* PROBLEM
Nothing but the lines below from the one holding "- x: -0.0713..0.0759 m" up to and including the one holding "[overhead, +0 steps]" should be copied, exactly and without pictures.

Excerpts from a dataset:
*****

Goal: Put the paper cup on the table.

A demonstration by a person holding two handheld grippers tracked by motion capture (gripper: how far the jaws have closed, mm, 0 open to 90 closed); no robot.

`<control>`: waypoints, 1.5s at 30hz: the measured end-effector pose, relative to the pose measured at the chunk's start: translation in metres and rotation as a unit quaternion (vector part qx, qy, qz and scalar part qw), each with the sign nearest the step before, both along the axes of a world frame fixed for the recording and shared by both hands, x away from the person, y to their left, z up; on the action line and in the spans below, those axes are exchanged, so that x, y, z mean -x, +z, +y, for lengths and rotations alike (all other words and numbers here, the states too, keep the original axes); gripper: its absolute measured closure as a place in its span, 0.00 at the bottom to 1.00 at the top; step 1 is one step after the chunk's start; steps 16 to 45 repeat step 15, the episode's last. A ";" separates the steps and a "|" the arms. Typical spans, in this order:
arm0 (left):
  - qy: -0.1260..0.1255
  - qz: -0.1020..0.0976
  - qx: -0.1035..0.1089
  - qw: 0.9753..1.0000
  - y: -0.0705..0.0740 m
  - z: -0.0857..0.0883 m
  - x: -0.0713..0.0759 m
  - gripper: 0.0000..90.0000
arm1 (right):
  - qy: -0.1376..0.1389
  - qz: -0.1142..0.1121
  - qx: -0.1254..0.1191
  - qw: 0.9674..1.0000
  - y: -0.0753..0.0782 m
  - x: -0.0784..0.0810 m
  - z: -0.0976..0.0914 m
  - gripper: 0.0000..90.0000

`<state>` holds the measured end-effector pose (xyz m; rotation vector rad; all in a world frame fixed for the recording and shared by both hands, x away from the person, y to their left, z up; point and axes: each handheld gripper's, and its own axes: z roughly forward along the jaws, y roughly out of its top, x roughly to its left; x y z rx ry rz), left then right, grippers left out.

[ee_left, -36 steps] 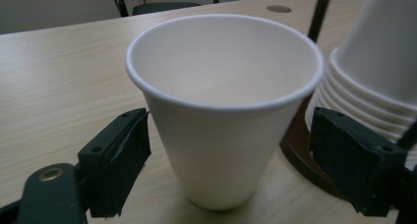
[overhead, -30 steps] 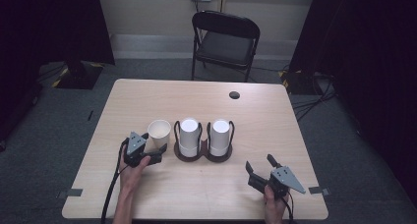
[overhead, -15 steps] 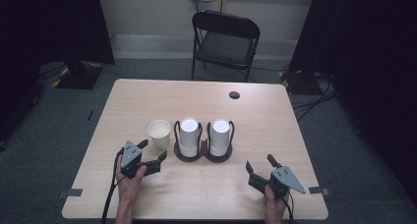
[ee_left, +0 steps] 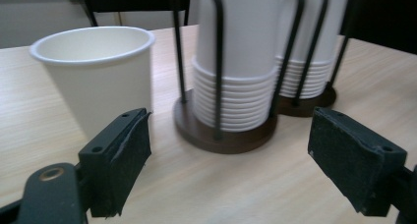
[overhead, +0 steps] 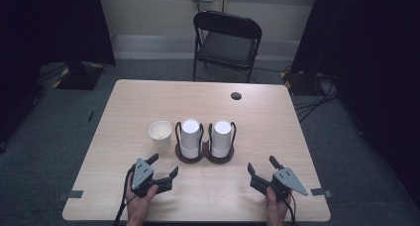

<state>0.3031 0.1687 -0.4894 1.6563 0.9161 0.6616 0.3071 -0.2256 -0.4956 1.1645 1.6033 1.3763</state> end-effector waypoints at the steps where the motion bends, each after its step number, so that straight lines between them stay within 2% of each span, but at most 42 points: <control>1: -0.006 0.001 0.001 1.000 -0.001 -0.004 0.001 0.17 | 0.000 0.000 0.000 1.000 0.000 0.000 0.000 0.17; 2: -0.015 0.004 0.004 1.000 -0.002 -0.007 0.002 0.17 | 0.001 0.001 0.000 1.000 0.000 0.000 0.000 0.17; 5: -0.017 0.007 0.010 1.000 -0.006 -0.015 0.003 0.17 | 0.002 0.005 -0.001 1.000 0.000 -0.001 0.000 0.17; 6: -0.017 0.005 0.010 1.000 -0.006 -0.017 0.003 0.17 | 0.004 0.005 0.000 1.000 0.000 -0.001 0.000 0.17; 7: -0.005 -0.009 0.003 1.000 -0.006 -0.019 0.005 0.17 | 0.006 0.008 0.001 1.000 0.000 -0.001 0.000 0.17; 9: -0.004 -0.012 0.001 1.000 -0.006 -0.020 0.005 0.17 | 0.005 0.009 0.002 1.000 0.000 -0.002 0.000 0.16; 12: -0.007 -0.018 0.006 1.000 -0.007 -0.019 0.006 0.17 | 0.003 0.036 0.014 0.999 0.001 -0.007 0.003 0.15; 13: -0.007 -0.018 0.006 1.000 -0.007 -0.019 0.006 0.17 | 0.003 0.036 0.014 0.999 0.001 -0.007 0.003 0.15; 14: -0.007 -0.024 0.010 1.000 -0.007 -0.018 0.007 0.17 | 0.002 0.061 0.026 0.998 0.002 -0.012 0.005 0.15; 45: -0.006 -0.027 0.011 1.000 -0.007 -0.018 0.008 0.17 | 0.002 0.061 0.026 0.998 0.002 -0.012 0.005 0.15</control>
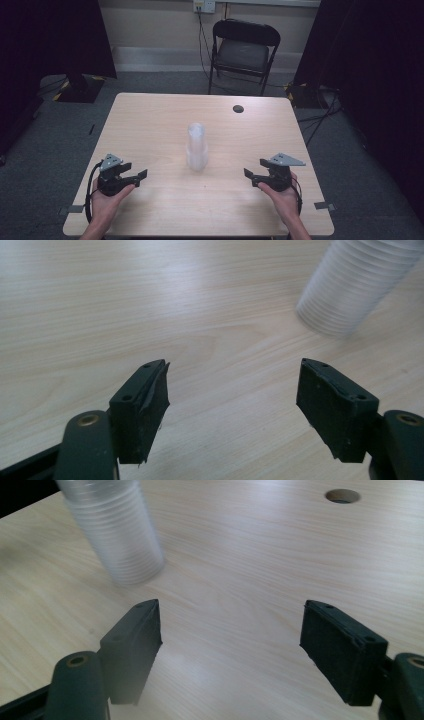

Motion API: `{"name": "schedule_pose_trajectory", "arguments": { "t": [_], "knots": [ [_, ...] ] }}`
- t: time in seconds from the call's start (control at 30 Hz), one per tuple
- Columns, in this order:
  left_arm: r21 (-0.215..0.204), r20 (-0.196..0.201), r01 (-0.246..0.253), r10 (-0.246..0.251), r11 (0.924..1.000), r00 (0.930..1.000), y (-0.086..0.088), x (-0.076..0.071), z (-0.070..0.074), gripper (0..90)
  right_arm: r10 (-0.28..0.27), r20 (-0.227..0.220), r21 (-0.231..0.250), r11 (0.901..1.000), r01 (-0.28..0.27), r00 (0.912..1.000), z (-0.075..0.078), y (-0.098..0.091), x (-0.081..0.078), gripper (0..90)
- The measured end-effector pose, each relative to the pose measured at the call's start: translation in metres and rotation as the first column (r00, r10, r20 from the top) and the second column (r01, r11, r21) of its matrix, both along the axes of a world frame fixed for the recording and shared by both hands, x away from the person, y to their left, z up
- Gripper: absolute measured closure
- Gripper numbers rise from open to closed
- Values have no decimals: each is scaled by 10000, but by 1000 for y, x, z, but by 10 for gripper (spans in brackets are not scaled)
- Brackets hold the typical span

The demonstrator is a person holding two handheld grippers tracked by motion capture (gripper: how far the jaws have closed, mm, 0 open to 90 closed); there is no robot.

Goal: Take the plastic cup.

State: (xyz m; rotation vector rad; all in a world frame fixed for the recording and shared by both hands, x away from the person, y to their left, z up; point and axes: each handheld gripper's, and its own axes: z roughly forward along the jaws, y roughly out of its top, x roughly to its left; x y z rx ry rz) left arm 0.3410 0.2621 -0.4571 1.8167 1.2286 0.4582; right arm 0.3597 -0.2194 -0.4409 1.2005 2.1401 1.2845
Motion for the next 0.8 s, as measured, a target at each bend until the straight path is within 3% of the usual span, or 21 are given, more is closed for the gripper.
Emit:
{"name": "schedule_pose_trajectory", "arguments": {
  "t": [0.13,0.47,0.63,0.8],
  "knots": [
    [279,-32,297,-296,9992,9996,-5,2,0,292,493,69,82,9987,-494,9988,4,19,6,256],
    [186,-62,338,-337,9993,9994,-6,2,1,279,1190,530,442,9916,-1214,9915,22,53,21,263],
    [383,-70,426,-423,9984,9991,-8,2,0,279,1648,682,296,9855,-1671,9840,30,71,25,244],
    [301,-3,346,-346,9989,9994,-8,2,0,280,1929,790,341,9800,-1960,9780,39,85,33,220]
  ]
}}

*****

* RESPONSE TO THE EXERCISE
  - x: -0.0713..0.0759 m
  - gripper: 0.0000..90.0000
arm1 (right):
  - qy: -0.1376..0.1389
  - qz: -0.1142..0.1121
  - qx: -0.1254..0.1191
  - qw: 0.9674..1.0000
  - y: -0.0753..0.0782 m
  - x: -0.0784..0.0810 m
  - z: -0.0976..0.0914 m
  - gripper: 0.0000..90.0000

`<state>` holds the measured end-effector pose (xyz m; rotation vector rad; all in a world frame fixed for the recording and shared by both hands, x away from the person, y to their left, z up; point and axes: each handheld gripper's, and its own axes: z roughly forward along the jaws, y roughly out of its top, x roughly to its left; x y z rx ry rz), left then right, grippers left out.

[ee_left, -36 steps] 
[overhead, -30 steps] 
[overhead, -15 steps] 
[ee_left, +0 steps] 
[overhead, +0 steps] 

No more output is given for this exercise.